■ **Directions for this task**: Pull each line holding the word "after" from the data.

*** Dataset extract Section Begins ***

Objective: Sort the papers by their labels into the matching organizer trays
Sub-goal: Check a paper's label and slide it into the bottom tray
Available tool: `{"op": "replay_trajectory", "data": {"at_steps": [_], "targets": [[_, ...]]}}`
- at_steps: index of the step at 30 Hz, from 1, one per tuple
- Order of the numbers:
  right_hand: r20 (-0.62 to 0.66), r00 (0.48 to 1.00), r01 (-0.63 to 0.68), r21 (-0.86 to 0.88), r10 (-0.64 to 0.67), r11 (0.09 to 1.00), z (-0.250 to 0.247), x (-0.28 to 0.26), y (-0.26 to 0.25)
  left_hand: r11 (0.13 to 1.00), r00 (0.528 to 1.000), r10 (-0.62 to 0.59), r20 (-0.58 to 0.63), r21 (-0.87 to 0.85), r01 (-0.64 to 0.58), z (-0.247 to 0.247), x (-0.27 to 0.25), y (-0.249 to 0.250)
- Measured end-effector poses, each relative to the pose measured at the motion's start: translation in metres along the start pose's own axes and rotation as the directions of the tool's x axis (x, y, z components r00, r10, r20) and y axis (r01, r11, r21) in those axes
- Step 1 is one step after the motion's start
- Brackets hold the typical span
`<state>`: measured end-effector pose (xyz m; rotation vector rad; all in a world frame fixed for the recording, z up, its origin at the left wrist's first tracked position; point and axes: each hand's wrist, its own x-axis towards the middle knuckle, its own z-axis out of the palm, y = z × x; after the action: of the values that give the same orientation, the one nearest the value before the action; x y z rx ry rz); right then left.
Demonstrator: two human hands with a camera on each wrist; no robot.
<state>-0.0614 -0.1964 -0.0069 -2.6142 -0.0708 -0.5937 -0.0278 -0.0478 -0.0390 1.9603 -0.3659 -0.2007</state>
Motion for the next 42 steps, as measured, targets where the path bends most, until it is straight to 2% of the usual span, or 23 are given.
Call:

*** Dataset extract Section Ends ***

■ **Expected answer**:
- Step 1 is one step after the motion's start
`<state>`: measured end-effector pose (xyz m; rotation vector rad; all in a world frame fixed for the recording, z up, its origin at the left wrist's first tracked position; point and axes: each hand's wrist, its own x-axis towards the middle knuckle, its own z-axis out of the palm, y = z × x; after the action: of the values that give the same orientation, the one nearest the value before the action; x y z rx ry rz); right then left.

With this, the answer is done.